◆ Problem to solve
Transcribe all of the records word for word, but omit the pictures.

(Beginning of Given data)

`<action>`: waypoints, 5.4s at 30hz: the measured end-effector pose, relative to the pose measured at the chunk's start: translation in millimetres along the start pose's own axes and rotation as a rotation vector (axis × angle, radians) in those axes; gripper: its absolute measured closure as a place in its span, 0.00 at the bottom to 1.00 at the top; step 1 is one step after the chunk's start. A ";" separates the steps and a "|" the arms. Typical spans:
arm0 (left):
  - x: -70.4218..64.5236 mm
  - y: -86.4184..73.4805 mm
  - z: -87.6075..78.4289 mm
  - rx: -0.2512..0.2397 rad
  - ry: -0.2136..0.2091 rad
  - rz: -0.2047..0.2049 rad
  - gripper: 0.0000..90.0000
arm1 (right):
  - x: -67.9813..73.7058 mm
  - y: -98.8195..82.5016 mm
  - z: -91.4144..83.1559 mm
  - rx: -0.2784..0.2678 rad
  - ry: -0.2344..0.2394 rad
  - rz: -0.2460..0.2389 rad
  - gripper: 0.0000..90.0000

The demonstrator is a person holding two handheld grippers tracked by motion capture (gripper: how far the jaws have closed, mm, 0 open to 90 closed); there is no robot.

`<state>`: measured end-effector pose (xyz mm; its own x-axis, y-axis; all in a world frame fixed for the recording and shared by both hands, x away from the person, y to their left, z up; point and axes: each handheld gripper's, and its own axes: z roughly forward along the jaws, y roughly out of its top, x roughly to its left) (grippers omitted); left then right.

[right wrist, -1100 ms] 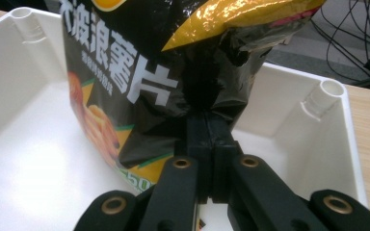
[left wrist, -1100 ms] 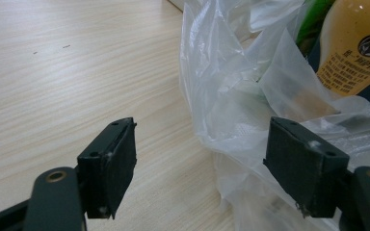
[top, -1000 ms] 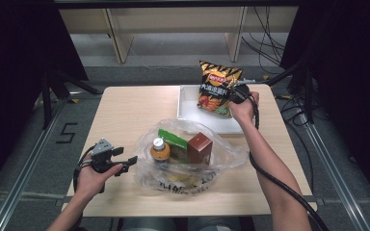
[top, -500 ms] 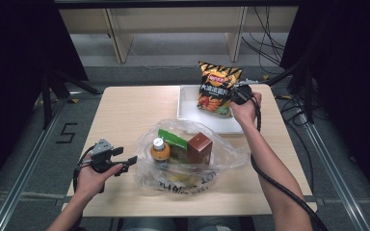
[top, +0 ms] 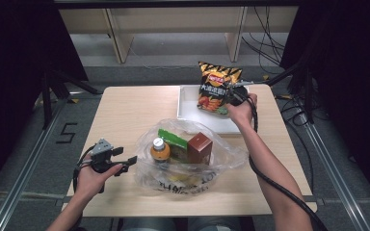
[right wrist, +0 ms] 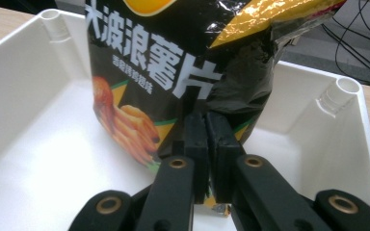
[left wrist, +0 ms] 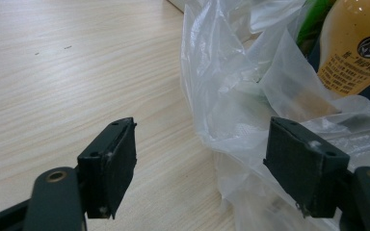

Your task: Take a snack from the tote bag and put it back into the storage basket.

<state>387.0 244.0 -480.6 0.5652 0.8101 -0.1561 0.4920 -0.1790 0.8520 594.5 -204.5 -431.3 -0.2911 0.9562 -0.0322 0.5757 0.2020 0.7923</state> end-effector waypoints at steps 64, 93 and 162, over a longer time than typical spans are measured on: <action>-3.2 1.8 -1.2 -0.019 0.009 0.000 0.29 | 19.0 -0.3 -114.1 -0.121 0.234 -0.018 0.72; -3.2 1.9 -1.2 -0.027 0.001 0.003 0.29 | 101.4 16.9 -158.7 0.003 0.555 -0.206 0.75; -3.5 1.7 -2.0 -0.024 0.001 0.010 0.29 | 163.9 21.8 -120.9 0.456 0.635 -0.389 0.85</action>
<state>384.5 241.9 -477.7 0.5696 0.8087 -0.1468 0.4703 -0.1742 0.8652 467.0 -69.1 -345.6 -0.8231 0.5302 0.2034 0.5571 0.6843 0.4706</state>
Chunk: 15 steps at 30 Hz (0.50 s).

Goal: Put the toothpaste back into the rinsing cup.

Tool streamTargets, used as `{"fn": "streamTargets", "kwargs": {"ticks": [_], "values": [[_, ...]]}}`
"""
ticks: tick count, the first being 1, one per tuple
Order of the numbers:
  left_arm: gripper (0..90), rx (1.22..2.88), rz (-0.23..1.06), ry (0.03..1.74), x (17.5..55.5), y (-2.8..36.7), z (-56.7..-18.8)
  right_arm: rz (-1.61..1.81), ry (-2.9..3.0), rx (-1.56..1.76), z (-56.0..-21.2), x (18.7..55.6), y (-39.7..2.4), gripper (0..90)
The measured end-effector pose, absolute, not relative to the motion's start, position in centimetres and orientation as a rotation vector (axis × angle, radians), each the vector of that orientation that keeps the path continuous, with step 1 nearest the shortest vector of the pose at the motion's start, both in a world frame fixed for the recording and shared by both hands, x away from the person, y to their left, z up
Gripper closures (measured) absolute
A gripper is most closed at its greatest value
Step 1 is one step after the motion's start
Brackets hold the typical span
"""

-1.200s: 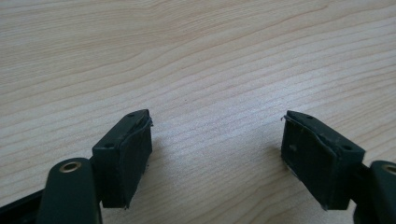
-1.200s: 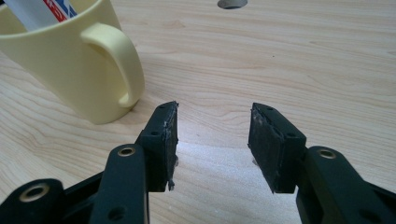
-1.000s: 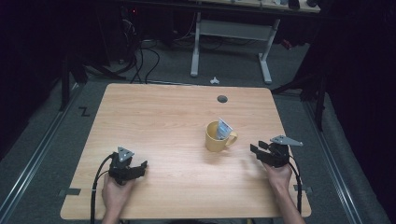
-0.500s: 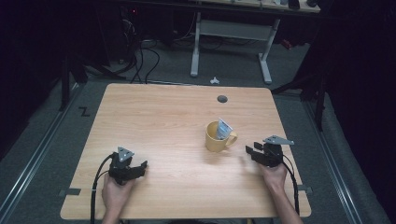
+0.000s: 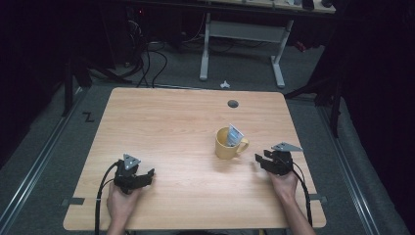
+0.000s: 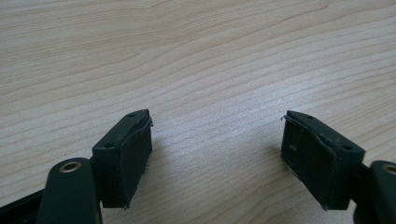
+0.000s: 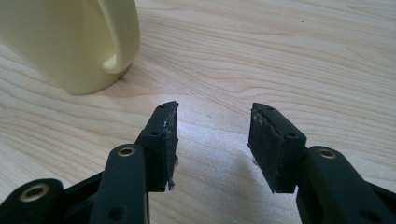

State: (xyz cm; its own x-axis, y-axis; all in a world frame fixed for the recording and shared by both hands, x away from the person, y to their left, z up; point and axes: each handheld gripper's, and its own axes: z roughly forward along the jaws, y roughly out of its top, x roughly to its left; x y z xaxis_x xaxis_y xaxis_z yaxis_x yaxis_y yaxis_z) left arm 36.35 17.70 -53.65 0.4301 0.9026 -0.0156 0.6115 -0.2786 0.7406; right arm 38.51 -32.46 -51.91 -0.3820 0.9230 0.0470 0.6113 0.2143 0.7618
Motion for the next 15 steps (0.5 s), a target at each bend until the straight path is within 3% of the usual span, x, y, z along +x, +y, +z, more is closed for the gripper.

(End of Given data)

◆ Result of the exercise
`<action>`: waypoints, 5.4s at 30hz: the measured end-effector pose, relative to the pose measured at the chunk's start: translation in millimetres along the start pose's own axes and rotation as a rotation vector (axis × angle, radians) in those axes; gripper: its absolute measured closure as a place in its span, 0.00 at the bottom to 1.00 at the top; step 1 is one step after the chunk's start. A ";" separates the steps and a "|" the arms. Typical spans:
arm0 (left):
  - x: -70.4218..64.5236 mm
  - y: -86.4184..73.4805 mm
  - z: -87.6075..78.4289 mm
  - rx: -0.2512..0.2397 rad
  - ry: -0.2136..0.2091 rad
  - rz: -0.2047..0.2049 rad
  - gripper: 0.0000..90.0000
arm1 (right):
  - x: -67.9813..73.7058 mm
  - y: -98.8195..82.5016 mm
  - z: -91.4144..83.1559 mm
  - rx: -0.2784..0.2678 rad
  - ry: -0.2344..0.2394 rad
  - rz: -0.2460..0.2389 rad
  - gripper: 0.0000..90.0000

The demonstrator is a person holding two handheld grippers tracked by motion capture (gripper: how far the jaws have closed, mm, 0 open to 90 closed); there is no robot.

`<state>`: measured end-effector pose (xyz mm; its own x-axis, y-axis; all in a world frame fixed for the recording and shared by both hands, x away from the person, y to their left, z up; point and axes: each handheld gripper's, and its own axes: z roughly forward along the jaws, y roughly out of its top, x roughly to its left) (grippers omitted); left then right.

[right wrist, -1100 ms] 
[left wrist, -1100 ms] 
[top, -1000 ms] 
[top, -500 ms] 
[top, +0 ms] 
[right wrist, +0 ms] 
[left wrist, +0 ms] 

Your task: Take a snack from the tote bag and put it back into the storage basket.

<state>387.0 244.0 -480.6 0.5652 0.8101 -0.1561 0.4920 -0.1790 0.8520 594.5 -204.5 -431.3 -0.2911 0.9562 -0.0322 0.5757 0.2020 0.7923</state> end-effector waypoints at steps 64, 93 and 162, over a longer time than typical spans are measured on: <action>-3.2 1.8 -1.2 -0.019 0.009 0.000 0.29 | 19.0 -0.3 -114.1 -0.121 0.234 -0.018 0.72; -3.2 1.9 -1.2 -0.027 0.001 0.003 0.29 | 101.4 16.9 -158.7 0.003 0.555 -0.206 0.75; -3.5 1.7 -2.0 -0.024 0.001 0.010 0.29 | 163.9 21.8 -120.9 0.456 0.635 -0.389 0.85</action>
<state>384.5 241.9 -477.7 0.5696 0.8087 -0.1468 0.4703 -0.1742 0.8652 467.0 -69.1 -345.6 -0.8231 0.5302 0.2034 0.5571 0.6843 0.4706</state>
Chunk: 15 steps at 30 Hz (0.50 s).

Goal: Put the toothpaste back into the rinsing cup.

Tool streamTargets, used as `{"fn": "streamTargets", "kwargs": {"ticks": [_], "values": [[_, ...]]}}`
"""
ticks: tick count, the first being 1, one per tuple
Order of the numbers:
  left_arm: gripper (0..90), rx (1.22..2.88), rz (-0.23..1.06), ry (0.03..1.74), x (17.5..55.5), y (-2.8..36.7), z (-56.7..-18.8)
  right_arm: rz (-1.61..1.81), ry (-2.9..3.0), rx (-1.56..1.76), z (-56.0..-21.2), x (18.7..55.6), y (-39.7..2.4), gripper (0..90)
The measured end-effector pose, absolute, not relative to the motion's start, position in centimetres and orientation as a rotation vector (axis × angle, radians), each the vector of that orientation that keeps the path continuous, with step 1 nearest the shortest vector of the pose at the motion's start, both in a world frame fixed for the recording and shared by both hands, x away from the person, y to their left, z up
Gripper closures (measured) absolute
A gripper is most closed at its greatest value
Step 1 is one step after the motion's start
Brackets hold the typical span
"""

-1.200s: 
-1.200s: 
-1.000s: 
-0.500s: 
+0.000s: 
+0.000s: 
+0.000s: 

State: (xyz cm; its own x-axis, y-axis; all in a world frame fixed for the recording and shared by both hands, x away from the person, y to their left, z up; point and axes: each handheld gripper's, and its own axes: z roughly forward along the jaws, y roughly out of its top, x roughly to its left; x y z xaxis_x xaxis_y xaxis_z yaxis_x yaxis_y yaxis_z) left arm 36.35 17.70 -53.65 0.4301 0.9026 -0.0156 0.6115 -0.2786 0.7406; right arm 38.51 -32.46 -51.91 -0.3820 0.9230 0.0470 0.6113 0.2143 0.7618
Motion for the next 15 steps (0.5 s), a target at each bend until the straight path is within 3% of the usual span, x, y, z along +x, +y, +z, more is closed for the gripper.

The given answer completes the exercise.